Instructions for the task - Starting at the line that holds "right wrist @" and stopping at the line that holds "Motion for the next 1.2", restate the records below word for word, with both of those lines included.

Provided data -
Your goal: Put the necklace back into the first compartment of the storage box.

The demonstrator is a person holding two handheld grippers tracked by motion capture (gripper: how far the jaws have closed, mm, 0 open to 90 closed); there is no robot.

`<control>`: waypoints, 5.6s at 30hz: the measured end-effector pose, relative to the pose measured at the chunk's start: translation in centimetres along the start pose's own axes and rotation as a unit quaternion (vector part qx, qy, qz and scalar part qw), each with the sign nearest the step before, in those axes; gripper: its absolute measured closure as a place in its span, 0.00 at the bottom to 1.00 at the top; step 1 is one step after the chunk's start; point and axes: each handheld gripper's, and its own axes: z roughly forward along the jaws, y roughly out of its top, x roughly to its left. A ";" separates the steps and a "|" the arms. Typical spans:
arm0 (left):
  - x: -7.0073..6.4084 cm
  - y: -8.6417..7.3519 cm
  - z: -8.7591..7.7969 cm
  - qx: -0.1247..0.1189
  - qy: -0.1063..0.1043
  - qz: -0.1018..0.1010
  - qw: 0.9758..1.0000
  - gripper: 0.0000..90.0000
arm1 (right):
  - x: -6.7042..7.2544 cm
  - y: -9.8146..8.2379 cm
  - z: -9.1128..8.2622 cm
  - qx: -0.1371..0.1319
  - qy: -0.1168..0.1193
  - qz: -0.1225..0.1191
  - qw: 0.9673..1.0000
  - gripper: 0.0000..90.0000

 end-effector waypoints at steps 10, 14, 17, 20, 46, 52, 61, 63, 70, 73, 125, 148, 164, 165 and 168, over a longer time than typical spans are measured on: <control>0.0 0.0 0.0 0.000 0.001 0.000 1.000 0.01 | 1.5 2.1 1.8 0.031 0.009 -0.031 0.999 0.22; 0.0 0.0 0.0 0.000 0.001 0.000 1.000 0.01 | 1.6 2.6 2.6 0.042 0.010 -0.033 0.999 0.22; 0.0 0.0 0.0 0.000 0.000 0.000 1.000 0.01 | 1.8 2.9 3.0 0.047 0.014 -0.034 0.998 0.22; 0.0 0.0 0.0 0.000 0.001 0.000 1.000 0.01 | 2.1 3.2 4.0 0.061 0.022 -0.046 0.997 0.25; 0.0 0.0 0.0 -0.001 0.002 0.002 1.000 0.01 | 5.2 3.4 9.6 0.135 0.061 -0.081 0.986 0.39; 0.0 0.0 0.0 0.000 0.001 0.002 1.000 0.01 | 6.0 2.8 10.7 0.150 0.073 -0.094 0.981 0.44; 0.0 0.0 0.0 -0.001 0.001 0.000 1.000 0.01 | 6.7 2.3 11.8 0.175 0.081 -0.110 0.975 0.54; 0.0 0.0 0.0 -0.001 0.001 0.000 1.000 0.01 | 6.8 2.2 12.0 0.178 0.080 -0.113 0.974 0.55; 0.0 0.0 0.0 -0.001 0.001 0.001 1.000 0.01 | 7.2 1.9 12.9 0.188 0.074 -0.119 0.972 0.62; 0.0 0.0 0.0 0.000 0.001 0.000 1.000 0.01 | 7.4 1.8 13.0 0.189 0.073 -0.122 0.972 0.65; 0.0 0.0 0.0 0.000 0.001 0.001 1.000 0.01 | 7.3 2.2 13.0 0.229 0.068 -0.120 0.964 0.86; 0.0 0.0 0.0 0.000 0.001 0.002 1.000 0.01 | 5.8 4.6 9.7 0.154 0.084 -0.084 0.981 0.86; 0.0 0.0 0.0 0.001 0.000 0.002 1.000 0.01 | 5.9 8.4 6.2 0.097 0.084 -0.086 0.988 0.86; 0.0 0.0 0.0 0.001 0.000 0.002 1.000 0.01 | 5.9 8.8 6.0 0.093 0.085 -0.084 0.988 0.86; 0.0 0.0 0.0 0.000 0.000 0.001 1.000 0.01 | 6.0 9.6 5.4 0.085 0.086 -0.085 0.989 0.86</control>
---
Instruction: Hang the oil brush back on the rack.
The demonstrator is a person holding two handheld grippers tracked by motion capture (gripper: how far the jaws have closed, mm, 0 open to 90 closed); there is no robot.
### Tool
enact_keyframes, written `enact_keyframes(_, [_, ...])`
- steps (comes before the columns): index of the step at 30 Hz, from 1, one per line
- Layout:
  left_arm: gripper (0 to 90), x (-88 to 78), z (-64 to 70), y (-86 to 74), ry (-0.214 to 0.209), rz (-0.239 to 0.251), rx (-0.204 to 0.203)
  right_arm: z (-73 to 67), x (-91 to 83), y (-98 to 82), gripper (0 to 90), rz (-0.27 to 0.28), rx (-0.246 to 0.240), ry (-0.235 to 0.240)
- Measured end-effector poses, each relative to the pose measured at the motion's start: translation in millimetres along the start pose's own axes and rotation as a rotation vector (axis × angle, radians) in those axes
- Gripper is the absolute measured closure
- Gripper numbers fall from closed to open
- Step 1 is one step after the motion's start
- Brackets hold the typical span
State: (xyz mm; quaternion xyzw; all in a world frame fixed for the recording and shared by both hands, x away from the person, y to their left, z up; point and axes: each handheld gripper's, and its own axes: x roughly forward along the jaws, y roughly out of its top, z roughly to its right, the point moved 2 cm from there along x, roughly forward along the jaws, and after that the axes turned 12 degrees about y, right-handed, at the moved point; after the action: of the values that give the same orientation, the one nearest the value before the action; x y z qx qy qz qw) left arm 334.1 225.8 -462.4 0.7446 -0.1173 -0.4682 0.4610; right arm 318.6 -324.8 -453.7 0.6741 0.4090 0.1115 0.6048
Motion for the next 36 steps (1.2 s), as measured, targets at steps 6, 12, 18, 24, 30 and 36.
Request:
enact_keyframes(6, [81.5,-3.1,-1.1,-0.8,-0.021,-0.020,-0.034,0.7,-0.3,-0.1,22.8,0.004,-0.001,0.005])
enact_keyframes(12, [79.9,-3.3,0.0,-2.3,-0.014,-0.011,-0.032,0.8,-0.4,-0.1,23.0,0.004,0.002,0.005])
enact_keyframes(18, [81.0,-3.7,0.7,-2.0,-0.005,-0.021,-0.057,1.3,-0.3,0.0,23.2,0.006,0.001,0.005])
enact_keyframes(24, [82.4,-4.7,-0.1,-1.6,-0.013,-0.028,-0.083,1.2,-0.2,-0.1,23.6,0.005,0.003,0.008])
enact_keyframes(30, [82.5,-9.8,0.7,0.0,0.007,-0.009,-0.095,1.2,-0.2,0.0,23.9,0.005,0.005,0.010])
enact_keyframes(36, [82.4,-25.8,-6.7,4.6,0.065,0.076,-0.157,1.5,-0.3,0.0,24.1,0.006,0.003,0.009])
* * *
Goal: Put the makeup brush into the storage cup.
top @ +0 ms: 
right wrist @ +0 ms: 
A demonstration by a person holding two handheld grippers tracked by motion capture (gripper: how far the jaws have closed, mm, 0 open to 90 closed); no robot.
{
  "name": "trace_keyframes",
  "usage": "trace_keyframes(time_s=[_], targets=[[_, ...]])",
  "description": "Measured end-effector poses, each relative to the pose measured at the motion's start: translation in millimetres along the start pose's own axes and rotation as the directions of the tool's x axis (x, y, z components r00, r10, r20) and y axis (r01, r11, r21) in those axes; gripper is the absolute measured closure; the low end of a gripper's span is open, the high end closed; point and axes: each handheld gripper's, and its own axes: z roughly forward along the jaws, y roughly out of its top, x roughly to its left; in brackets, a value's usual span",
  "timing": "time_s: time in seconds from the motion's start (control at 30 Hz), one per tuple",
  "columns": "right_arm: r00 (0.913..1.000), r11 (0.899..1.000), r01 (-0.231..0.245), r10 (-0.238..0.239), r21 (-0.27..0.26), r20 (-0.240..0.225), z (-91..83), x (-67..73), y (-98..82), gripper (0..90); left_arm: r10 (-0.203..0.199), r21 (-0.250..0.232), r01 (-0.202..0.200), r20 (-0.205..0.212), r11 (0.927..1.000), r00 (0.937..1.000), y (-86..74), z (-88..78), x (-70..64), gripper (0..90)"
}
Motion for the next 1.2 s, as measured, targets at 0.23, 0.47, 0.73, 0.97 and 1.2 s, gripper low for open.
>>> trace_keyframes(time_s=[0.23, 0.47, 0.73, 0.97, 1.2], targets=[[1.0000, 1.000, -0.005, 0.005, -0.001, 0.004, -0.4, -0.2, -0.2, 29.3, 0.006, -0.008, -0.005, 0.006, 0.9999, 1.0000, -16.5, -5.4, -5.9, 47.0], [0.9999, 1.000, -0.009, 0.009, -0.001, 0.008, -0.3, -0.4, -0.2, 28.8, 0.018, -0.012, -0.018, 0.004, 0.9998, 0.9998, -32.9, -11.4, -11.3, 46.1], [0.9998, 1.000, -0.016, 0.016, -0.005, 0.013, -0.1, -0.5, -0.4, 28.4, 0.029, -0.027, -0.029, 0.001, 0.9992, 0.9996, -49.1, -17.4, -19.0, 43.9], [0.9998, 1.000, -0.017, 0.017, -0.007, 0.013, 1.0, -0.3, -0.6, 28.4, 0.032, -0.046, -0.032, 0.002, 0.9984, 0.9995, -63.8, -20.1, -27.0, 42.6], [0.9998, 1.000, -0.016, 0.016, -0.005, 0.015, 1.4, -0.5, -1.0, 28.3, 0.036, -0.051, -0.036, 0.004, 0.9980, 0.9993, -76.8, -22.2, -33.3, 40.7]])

Written response -
right wrist @ +0 ms: 
A demonstration by a person holding two handheld grippers tracked by motion capture (gripper: how far the jaws have closed, mm, 0 open to 90 closed); no robot.
{
  "name": "trace_keyframes",
  "usage": "trace_keyframes(time_s=[_], targets=[[_, ...]])",
  "description": "Measured end-effector poses, each relative to the pose measured at the motion's start: translation in millimetres along the start pose's own axes and rotation as the directions of the tool's x axis (x, y, z components r00, r10, r20) and y axis (r01, r11, r21) in those axes; gripper is the absolute measured closure; the low end of a gripper's span is open, the high end closed; point and axes: each handheld gripper's, and its own axes: z roughly forward along the jaws, y roughly out of its top, x roughly to its left; in brackets, a value's usual span",
  "timing": "time_s: time in seconds from the motion's start (control at 30 Hz), one per tuple",
  "columns": "right_arm: r00 (0.913..1.000), r11 (0.899..1.000), r01 (-0.231..0.245), r10 (-0.238..0.239), r21 (-0.27..0.26), r20 (-0.240..0.225), z (-91..83), x (-67..73), y (-98..82), gripper (0..90); left_arm: r10 (-0.203..0.199), r21 (-0.250..0.232), r01 (-0.202..0.200), r20 (-0.205..0.212), r11 (0.927..1.000), r00 (0.937..1.000), y (-86..74), z (-88..78), x (-70..64), gripper (0..90)"
}
Motion for the next 1.2 s, as measured, targets at 0.23, 0.47, 0.73, 0.97 and 1.2 s, gripper low for open.

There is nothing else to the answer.